Glueballs are predicted to be unstable. They can only be detected indirectly, by analyzing their decay.
“In particle physics, every force is mediated by a special kind of force particle, and the force particle of the strong nuclear force is the gluon,” explained team member Prof. Anton Rebhan.
“Gluons can be seen as more complicated versions of the photon. The massless photons are responsible for the forces of electromagnetism, while eight different kinds of gluons play a similar role for the strong nuclear force.”
“However, there is one important difference: gluons themselves are subject to their own force, photons are not. This is why there are no bound states of photons, but a particle that consists only of bound gluons, of pure nuclear force, is in fact possible.”
Prof. Rebhan and his colleague, Frederic Brünner, have now employed a novel theoretical approach to calculate glueball decay.

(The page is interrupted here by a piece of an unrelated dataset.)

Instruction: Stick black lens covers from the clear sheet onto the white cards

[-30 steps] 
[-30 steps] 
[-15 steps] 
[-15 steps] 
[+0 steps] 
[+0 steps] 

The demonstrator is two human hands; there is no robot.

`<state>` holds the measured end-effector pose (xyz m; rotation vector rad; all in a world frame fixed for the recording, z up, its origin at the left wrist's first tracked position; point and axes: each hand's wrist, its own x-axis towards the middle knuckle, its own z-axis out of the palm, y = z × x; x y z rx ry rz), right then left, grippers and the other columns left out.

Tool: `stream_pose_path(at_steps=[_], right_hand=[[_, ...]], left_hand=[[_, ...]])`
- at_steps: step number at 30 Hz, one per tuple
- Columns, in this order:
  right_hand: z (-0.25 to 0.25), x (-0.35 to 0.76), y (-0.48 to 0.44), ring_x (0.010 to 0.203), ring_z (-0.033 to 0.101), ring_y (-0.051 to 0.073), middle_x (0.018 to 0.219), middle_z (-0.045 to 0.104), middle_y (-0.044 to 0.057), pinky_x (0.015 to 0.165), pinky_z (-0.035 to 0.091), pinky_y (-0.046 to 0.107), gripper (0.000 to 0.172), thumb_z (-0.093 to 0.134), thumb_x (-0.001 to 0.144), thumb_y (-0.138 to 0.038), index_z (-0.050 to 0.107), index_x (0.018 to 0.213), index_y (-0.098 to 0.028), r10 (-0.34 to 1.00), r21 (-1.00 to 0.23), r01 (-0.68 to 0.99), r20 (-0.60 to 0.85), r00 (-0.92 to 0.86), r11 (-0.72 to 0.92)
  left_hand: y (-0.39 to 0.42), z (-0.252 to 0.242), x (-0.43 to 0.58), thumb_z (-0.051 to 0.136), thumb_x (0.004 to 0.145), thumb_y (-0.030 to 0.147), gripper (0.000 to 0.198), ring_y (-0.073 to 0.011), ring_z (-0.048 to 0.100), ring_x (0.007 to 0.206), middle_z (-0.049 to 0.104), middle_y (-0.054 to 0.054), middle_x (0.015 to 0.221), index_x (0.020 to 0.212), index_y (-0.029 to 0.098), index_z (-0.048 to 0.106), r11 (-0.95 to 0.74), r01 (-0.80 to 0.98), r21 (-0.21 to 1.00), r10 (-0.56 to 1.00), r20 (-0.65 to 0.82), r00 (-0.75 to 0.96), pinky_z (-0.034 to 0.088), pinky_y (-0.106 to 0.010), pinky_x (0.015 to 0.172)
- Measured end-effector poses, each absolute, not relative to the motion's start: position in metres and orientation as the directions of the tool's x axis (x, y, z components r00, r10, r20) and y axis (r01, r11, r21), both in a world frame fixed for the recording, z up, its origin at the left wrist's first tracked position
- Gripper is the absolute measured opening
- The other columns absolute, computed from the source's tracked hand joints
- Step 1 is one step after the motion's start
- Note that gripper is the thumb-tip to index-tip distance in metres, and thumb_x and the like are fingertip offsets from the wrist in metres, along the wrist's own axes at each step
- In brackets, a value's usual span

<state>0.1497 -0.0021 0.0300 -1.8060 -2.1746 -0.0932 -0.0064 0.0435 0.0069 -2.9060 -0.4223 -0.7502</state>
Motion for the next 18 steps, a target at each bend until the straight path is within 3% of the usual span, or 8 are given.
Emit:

They interpreted their results as strong evidence that a particle called meson f0(1710), which has been found in various experiments, is, in fact, the long-sought glueball.
Simplified model calculations have shown that there are two realistic candidates for glueballs: mesons f0(1500) and f0(1710).
“For a long time, meson f0(1500) was considered to be the most promising candidate. Meson f0(1710) has a higher mass, which agrees better with computer simulations, but when it decays, it produces many ‘strange’ quarks.”
“Our calculations show that it is possible for glueballs to decay predominantly into strange quarks,” Prof. Rebhan said.
“Surprisingly, the calculated decay pattern into two lighter particles agrees extremely well with the decay pattern measured for f0(1710).”
The results were published September 21 in the journal Physical Review Letters.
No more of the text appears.